## INSTRUCTIONS FOR THE TASK
In the listing below, locate the line containing "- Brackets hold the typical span" and the line containing "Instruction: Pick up". Output both of them and every line between, exactly as written, and nothing more.

***** INPUT *****

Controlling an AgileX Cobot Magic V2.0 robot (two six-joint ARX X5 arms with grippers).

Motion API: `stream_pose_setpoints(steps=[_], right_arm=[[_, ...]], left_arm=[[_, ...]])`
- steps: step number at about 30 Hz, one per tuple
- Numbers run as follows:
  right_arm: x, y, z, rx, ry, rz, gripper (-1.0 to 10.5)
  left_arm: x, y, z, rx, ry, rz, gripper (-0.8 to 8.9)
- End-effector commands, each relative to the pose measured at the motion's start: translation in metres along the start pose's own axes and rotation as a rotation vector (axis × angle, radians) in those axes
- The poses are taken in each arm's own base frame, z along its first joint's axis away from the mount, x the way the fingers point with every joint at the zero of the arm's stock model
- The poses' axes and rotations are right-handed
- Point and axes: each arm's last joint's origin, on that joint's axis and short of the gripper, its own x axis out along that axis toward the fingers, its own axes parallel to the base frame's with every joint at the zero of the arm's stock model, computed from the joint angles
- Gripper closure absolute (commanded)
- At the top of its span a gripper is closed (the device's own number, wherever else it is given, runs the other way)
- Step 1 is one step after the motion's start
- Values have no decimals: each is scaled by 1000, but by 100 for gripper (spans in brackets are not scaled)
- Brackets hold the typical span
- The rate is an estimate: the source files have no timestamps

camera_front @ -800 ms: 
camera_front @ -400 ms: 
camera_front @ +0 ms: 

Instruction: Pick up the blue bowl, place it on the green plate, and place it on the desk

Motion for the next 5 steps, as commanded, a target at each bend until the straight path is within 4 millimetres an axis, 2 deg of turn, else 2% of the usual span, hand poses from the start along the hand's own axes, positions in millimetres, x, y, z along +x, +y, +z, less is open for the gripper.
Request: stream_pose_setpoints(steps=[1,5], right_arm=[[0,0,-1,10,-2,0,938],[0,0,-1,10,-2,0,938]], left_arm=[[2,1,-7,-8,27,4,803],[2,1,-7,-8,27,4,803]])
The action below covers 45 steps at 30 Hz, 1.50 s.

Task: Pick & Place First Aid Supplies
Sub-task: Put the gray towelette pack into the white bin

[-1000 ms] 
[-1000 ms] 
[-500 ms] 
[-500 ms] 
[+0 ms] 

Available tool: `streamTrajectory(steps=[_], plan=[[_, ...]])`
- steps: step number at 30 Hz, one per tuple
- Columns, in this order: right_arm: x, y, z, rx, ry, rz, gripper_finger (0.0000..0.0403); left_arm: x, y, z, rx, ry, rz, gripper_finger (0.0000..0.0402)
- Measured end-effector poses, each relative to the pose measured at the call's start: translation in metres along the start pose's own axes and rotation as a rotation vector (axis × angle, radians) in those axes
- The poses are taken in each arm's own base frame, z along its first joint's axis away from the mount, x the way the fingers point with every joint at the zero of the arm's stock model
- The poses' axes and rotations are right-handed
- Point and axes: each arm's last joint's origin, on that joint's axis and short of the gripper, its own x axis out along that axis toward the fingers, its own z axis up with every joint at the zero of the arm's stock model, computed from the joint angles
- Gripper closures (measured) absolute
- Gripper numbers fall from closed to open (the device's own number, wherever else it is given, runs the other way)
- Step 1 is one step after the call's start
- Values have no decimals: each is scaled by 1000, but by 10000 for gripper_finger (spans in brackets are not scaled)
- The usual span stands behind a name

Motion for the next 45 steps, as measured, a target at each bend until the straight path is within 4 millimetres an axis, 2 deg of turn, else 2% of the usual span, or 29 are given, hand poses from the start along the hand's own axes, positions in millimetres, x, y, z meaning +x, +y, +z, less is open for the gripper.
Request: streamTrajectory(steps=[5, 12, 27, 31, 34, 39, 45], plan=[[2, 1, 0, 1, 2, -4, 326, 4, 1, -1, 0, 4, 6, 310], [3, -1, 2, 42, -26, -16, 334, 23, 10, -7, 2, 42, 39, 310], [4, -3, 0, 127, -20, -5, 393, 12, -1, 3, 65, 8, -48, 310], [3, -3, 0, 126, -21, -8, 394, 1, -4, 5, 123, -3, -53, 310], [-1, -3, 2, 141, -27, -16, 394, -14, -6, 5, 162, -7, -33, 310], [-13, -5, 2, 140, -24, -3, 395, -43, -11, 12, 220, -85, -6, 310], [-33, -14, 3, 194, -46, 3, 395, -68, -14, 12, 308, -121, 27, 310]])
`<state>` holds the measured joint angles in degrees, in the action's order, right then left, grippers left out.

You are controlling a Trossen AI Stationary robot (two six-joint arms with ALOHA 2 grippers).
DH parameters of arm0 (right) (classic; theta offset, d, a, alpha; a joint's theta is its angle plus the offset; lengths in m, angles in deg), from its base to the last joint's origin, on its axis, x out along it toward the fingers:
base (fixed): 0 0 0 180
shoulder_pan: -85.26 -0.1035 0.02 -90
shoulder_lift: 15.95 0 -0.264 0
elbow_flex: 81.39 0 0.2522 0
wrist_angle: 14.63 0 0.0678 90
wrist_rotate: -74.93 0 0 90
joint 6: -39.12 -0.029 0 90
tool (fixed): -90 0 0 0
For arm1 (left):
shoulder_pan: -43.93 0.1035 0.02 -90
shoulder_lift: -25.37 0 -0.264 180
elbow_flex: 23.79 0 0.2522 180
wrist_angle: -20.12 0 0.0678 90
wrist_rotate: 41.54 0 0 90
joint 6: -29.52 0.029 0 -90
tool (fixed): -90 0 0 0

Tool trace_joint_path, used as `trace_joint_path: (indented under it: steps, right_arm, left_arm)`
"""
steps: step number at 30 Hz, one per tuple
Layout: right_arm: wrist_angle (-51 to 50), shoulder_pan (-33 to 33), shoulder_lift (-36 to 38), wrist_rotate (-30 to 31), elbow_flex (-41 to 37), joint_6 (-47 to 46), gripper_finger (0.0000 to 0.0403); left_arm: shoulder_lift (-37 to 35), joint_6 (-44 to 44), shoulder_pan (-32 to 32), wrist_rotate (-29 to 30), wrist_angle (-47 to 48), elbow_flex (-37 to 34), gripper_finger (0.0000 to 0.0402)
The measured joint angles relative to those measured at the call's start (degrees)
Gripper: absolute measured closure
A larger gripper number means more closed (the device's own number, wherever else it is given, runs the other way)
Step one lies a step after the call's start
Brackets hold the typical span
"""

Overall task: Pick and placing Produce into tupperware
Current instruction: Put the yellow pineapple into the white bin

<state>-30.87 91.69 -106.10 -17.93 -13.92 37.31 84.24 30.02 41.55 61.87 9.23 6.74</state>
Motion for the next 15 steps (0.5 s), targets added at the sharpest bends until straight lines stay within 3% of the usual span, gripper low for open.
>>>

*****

## ANSWER TO THE EXERCISE
- Brackets hold the typical span
- The rate is an estimate: the source files have no timestamps

camera_front @ -800 ms: 
camera_front @ -400 ms: 
camera_front @ +0 ms: 

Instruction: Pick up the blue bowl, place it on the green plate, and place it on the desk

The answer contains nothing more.